I did do some sailing on my own, and it makes Sea of Thieves a completely different experience, but it is still a lot of fun. I’d recommend playing with other people if you can, but sailing by yourself can be relaxing. The smaller boat has all of the controls within a few steps of each other, so it is really easy to manage by yourself. They are also faster and nimbler than the bigger boats, so you can easily outrun bigger boats that are trying to attack you. You feel very vulnerable sailing by yourself, but it is also very tranquil.

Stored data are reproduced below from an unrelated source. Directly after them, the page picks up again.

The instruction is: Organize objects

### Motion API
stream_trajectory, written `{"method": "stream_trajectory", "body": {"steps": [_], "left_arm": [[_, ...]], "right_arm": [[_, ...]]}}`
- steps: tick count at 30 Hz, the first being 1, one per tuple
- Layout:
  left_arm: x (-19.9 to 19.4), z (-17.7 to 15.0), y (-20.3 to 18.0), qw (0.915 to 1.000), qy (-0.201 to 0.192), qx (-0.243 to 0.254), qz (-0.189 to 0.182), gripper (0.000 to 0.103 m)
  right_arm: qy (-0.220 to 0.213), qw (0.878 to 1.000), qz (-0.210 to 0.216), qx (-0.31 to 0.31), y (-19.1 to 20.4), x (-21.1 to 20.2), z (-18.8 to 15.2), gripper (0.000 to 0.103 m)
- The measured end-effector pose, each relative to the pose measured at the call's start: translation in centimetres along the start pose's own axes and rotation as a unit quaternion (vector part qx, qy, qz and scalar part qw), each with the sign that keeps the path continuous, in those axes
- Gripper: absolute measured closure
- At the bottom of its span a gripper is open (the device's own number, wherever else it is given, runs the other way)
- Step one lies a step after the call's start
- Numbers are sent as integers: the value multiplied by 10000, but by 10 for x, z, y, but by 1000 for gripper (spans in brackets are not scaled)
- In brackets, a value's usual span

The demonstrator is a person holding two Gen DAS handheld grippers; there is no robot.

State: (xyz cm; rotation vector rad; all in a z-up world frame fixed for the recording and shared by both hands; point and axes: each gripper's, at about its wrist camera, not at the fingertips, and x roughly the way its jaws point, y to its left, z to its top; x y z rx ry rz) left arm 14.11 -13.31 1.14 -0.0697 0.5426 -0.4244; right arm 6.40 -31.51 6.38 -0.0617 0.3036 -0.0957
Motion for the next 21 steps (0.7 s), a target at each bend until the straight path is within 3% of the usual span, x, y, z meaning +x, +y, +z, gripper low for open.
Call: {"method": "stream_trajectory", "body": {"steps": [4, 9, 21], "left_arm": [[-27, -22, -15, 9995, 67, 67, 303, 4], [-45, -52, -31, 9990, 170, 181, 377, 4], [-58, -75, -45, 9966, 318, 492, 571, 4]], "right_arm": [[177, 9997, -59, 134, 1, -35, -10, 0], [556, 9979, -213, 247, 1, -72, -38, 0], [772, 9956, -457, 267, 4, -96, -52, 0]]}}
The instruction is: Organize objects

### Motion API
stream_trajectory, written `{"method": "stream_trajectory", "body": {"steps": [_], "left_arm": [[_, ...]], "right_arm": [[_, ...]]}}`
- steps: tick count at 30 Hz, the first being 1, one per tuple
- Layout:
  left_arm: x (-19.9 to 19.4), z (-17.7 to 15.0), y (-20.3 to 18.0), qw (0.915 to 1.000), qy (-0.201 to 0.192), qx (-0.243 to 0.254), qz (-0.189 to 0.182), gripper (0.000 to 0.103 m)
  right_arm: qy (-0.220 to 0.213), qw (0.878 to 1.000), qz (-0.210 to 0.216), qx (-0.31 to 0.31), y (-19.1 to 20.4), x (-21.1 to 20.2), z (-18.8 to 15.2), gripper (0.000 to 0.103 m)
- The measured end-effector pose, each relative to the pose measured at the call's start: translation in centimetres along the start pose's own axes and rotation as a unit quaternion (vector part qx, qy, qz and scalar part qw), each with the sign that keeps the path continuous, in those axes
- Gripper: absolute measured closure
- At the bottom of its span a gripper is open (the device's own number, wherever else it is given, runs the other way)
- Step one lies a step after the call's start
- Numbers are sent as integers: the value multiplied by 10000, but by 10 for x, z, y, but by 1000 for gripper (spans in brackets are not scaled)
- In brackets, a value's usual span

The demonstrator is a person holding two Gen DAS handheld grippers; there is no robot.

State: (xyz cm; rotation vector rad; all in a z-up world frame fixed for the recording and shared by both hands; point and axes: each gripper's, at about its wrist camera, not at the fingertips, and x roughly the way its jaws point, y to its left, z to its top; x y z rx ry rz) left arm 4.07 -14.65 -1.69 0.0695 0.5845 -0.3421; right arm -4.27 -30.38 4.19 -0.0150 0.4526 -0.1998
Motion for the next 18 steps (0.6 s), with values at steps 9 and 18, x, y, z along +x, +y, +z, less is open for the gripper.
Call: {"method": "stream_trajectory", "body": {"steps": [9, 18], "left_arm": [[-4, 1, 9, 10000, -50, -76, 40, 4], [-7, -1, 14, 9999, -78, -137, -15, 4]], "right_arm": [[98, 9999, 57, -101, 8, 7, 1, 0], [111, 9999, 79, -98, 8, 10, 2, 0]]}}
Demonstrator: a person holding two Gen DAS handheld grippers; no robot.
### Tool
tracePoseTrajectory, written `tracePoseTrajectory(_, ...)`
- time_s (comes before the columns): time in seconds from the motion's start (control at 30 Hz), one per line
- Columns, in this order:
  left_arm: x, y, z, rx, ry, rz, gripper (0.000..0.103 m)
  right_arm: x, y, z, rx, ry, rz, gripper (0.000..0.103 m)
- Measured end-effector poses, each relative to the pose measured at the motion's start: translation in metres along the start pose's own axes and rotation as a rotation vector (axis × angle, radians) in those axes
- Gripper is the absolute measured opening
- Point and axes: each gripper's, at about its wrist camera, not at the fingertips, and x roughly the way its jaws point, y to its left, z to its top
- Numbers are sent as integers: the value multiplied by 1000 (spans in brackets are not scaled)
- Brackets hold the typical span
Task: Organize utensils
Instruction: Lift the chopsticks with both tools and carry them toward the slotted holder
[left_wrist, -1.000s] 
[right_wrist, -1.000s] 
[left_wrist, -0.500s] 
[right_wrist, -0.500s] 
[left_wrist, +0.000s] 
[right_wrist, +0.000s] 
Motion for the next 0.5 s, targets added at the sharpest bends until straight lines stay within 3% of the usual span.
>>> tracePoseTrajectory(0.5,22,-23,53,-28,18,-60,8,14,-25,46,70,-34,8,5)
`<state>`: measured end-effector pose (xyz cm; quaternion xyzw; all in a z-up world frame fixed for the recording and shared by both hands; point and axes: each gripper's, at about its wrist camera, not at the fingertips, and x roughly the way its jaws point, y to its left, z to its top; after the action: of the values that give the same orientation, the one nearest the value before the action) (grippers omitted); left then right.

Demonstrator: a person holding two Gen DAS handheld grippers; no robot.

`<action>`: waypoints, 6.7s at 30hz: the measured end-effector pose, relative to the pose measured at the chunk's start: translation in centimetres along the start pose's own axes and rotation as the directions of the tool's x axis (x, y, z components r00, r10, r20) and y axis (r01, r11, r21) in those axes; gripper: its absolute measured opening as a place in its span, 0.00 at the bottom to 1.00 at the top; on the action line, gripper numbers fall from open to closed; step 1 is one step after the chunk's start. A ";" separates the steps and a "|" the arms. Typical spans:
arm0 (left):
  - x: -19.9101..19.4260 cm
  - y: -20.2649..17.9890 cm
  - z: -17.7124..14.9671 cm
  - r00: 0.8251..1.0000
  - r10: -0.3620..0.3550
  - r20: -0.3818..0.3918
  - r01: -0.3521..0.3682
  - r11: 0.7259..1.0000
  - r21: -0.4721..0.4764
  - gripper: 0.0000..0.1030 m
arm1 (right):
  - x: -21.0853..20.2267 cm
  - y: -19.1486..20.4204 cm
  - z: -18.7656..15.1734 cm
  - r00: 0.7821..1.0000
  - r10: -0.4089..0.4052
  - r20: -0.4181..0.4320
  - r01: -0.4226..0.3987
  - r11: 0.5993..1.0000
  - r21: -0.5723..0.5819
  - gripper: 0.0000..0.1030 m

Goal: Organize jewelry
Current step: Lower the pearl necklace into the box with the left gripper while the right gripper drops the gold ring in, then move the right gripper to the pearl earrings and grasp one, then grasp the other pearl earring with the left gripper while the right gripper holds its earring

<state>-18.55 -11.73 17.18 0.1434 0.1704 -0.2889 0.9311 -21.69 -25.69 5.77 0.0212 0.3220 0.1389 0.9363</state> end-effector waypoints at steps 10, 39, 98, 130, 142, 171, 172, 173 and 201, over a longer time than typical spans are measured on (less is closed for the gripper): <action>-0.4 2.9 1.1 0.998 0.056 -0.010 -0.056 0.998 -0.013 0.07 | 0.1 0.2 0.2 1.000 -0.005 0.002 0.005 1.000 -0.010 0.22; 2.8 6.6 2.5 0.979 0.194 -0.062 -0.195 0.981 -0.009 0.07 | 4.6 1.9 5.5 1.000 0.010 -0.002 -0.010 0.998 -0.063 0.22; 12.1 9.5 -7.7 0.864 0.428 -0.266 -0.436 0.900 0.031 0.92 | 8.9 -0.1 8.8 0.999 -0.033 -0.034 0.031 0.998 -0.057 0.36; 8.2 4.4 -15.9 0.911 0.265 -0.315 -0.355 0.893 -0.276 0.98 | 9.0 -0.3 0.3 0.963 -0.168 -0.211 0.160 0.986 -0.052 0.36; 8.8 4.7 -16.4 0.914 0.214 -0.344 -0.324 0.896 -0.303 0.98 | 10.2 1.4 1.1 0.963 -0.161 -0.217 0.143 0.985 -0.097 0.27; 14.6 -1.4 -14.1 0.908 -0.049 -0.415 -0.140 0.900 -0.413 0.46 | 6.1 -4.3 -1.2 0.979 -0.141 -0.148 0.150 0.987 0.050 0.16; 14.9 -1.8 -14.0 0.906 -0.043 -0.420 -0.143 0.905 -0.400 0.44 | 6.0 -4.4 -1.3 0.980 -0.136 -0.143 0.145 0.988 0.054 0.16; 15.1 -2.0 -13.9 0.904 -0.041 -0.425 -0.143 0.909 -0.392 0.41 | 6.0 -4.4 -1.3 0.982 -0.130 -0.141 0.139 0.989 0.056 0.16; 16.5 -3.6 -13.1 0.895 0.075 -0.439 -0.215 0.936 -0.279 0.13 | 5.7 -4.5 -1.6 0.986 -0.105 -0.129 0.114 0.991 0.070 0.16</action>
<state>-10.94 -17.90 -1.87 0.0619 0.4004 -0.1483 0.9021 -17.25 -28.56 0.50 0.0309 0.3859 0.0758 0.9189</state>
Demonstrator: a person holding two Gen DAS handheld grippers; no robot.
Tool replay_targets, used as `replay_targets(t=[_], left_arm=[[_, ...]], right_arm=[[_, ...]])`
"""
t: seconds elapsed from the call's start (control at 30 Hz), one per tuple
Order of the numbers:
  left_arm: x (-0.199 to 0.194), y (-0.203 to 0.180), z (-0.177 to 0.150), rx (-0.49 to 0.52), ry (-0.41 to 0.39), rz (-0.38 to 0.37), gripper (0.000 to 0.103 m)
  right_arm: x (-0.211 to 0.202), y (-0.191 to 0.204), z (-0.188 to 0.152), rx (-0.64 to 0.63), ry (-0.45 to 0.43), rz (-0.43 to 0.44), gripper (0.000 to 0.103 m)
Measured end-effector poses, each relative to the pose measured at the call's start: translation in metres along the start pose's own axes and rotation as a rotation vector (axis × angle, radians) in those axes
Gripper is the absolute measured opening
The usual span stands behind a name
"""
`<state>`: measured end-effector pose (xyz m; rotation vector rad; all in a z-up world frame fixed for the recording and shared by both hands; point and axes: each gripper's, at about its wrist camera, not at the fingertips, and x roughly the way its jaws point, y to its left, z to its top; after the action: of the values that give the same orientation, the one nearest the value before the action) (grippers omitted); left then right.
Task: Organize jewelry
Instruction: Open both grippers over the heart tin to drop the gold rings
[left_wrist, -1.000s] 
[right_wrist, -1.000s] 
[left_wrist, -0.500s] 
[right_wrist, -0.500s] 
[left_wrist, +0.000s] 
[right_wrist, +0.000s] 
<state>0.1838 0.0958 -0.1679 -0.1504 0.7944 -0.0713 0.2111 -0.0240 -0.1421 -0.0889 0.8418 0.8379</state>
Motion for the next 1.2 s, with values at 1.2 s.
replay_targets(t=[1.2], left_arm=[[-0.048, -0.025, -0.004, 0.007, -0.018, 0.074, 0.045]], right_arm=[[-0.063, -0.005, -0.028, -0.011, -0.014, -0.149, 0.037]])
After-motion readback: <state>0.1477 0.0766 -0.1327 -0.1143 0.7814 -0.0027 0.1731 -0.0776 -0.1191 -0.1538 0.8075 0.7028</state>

The combat in Sea of Thieves is easily the weakest aspect, but it also isn’t the focus, so it is easy for me to give it a pass. You have an assortment of weapons: a rapier, a flintlock pistol, a sniper file, and a blunderbuss. The full game will have more weapons, and you can buy new weapons from outposts in the world. The bulk of the on foot combat comes from you killing re-animated skeletons that rise out of the ground when you’re looking for treasure. They are more of an annoyance than anything, and can be disposed of rather quickly. I wouldn’t say that combat is an afterthought in the game, but it isn’t the main focus. If you’re looking for a game with a deep combat system, you won’t find it here.

But I cannot reiterate enough that Sea of Thieves is one of the most unique multiplayer games I’ve ever played. It is more than just a connected, persistent world. You feel more apart of the world than I’ve ever felt in a multiplayer game. It’s definitely a game to keep an eye on. I’m very excited for the final release to see what content Rare has been holding back, and to become a pirate again!